(Exercise description): Go over the records and copy every line with the string "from".

··· Supplied information

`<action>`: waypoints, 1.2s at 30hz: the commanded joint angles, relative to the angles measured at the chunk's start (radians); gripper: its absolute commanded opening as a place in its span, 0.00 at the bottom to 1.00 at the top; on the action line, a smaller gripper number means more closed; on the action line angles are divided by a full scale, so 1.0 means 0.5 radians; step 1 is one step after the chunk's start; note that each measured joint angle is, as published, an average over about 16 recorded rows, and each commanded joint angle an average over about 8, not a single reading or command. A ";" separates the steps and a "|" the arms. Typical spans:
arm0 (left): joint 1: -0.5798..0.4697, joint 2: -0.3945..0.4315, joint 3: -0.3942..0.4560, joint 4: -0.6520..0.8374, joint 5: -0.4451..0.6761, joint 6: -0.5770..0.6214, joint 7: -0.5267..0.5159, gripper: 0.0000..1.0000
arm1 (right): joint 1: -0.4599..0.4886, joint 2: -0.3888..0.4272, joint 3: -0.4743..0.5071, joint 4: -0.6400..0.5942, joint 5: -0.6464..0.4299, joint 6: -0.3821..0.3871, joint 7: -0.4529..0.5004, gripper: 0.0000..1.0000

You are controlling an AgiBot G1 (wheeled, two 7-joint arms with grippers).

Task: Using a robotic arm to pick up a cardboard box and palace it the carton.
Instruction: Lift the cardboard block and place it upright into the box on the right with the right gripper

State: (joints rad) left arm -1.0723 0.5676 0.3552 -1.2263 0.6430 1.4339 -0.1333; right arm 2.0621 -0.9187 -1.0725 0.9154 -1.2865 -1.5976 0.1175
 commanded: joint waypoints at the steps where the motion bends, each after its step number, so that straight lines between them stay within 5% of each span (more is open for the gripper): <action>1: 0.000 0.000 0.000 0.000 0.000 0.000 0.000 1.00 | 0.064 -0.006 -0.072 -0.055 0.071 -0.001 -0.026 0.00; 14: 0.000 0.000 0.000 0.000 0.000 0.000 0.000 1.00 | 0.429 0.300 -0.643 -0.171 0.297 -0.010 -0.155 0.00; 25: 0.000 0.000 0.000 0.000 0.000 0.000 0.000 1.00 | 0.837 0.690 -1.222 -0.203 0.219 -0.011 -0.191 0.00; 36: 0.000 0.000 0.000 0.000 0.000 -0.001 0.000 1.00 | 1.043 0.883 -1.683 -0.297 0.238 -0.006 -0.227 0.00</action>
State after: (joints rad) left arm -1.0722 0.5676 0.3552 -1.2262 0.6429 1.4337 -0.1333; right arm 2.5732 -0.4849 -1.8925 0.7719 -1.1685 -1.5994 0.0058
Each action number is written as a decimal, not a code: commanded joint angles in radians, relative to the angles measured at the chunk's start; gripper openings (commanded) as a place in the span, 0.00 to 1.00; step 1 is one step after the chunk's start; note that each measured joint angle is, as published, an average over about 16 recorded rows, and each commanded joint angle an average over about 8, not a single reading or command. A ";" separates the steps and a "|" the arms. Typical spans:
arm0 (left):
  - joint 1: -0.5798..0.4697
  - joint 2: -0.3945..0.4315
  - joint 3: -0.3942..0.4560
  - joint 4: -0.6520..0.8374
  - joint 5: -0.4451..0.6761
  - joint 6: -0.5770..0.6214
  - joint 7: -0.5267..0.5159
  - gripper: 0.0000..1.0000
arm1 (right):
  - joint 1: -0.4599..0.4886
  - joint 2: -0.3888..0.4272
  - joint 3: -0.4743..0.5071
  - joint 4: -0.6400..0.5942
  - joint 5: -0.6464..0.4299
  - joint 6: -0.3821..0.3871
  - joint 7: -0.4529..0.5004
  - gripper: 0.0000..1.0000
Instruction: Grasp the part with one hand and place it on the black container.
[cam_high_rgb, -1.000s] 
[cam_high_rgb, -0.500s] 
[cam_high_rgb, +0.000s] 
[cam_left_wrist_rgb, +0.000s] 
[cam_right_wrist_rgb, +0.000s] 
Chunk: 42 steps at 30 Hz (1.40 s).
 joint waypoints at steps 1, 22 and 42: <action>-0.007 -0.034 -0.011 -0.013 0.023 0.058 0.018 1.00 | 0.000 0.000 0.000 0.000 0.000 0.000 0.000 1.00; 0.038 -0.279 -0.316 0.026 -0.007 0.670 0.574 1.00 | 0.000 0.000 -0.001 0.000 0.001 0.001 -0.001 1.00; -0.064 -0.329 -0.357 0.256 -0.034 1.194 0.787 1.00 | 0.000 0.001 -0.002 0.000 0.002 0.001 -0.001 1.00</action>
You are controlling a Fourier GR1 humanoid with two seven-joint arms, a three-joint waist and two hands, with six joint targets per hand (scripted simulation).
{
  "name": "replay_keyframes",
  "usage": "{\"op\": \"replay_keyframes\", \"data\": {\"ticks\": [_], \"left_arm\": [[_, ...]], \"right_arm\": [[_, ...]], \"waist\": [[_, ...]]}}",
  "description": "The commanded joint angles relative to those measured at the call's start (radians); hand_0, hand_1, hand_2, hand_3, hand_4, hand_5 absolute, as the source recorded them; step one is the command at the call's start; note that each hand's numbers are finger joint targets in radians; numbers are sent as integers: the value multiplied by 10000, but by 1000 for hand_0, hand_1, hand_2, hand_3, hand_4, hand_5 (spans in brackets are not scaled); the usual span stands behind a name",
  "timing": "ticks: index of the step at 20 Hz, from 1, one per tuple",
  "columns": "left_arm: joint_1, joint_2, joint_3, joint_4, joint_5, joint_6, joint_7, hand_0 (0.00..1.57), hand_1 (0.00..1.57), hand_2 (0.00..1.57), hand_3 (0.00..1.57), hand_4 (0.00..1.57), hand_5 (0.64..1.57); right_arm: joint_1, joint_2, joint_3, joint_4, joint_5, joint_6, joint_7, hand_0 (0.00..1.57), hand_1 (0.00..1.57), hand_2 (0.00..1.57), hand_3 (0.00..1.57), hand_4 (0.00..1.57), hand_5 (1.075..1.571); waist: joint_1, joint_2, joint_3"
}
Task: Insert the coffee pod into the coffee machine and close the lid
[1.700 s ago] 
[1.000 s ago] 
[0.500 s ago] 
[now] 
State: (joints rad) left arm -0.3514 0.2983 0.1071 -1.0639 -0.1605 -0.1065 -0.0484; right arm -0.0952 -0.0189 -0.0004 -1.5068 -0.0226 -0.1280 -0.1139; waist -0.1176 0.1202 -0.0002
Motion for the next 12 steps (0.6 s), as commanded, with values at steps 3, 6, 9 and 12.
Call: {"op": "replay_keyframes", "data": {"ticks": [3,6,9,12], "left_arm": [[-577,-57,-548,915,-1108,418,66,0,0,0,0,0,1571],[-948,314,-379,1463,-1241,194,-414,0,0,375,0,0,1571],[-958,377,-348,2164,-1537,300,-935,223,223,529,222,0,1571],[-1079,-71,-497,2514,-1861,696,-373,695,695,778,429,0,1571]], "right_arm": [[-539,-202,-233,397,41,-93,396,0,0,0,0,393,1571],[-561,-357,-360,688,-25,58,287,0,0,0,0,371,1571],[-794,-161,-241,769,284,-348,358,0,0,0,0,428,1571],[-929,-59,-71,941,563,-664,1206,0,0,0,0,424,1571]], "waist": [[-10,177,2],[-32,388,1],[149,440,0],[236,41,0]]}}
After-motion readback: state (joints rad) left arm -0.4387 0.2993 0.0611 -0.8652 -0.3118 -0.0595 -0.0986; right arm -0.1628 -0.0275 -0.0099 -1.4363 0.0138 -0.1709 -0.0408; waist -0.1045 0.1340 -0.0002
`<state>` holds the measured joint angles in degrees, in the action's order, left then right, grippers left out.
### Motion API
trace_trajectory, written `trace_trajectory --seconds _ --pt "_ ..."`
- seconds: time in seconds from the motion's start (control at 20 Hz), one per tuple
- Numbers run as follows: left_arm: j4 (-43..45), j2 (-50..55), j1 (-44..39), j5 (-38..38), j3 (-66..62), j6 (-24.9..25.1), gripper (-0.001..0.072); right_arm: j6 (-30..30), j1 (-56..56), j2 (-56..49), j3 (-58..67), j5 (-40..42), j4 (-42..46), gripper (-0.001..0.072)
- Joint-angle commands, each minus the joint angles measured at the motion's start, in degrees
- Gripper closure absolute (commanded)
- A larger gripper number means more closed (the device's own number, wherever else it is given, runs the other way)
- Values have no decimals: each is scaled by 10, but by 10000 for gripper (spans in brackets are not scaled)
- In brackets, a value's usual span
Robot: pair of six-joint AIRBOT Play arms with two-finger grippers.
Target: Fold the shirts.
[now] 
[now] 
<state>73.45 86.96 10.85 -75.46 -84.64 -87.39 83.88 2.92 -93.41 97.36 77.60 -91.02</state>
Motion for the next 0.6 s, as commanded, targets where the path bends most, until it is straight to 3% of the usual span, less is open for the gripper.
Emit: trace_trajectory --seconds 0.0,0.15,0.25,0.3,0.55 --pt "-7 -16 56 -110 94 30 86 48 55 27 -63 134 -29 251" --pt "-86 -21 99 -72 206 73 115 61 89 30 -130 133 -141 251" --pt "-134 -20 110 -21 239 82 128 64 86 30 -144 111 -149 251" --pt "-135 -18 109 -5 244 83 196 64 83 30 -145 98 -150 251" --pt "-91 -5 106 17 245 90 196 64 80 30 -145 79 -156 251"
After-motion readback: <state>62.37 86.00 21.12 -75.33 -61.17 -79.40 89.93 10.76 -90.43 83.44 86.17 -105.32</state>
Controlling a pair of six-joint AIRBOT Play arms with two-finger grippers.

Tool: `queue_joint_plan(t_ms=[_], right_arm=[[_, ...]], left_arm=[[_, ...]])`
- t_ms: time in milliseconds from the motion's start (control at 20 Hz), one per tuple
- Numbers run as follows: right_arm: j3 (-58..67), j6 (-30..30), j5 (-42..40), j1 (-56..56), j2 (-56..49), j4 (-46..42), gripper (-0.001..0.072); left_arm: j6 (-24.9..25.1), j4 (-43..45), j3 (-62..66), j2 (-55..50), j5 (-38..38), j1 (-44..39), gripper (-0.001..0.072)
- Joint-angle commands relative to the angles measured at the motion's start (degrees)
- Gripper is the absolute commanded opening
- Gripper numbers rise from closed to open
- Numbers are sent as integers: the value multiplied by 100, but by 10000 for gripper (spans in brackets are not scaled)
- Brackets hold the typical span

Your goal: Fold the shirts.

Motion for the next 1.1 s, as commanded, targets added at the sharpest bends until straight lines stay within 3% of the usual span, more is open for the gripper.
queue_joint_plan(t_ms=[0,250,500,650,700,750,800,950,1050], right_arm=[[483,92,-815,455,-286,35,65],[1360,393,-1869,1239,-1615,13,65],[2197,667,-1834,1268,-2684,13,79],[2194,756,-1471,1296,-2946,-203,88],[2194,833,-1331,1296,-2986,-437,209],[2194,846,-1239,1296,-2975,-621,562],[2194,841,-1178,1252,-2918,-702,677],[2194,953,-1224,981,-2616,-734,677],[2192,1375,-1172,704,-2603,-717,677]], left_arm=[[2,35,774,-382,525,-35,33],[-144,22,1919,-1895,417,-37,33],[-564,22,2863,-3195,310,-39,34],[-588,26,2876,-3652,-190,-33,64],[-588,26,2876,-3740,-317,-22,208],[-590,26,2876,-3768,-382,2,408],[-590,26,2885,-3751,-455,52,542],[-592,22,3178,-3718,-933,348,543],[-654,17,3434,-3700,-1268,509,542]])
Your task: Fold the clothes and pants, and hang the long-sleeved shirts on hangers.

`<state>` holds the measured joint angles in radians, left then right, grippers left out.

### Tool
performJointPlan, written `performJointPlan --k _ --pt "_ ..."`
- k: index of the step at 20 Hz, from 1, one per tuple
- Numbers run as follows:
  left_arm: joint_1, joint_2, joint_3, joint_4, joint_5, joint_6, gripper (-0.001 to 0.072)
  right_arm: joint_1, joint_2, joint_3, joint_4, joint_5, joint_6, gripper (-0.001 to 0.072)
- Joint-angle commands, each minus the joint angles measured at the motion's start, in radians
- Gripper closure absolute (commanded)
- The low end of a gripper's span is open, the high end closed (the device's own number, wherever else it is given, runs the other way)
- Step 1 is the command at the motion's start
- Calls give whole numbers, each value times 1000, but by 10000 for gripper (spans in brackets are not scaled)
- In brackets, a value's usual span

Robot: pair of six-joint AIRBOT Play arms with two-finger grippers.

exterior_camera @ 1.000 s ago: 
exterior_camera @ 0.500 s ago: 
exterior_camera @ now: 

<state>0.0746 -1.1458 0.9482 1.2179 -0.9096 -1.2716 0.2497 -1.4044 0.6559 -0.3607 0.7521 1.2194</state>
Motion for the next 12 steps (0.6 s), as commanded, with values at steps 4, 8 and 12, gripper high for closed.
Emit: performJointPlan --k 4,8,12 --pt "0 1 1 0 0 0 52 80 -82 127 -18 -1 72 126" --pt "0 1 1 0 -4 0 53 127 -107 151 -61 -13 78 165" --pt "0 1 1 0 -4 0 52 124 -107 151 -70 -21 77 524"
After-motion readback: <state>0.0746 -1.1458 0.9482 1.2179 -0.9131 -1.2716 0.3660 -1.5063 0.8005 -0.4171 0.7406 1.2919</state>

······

(Response area):
  "timing": "ticks: index of the step at 20 Hz, from 1, one per tuple",
- seconds: time in seconds from the motion's start (control at 20 Hz), one per tuple
- t_ms: time in milliseconds from the motion's start (control at 20 Hz), one per tuple
- Gripper numbers rise from closed to open
- k: index of the step at 20 Hz, from 1, one per tuple

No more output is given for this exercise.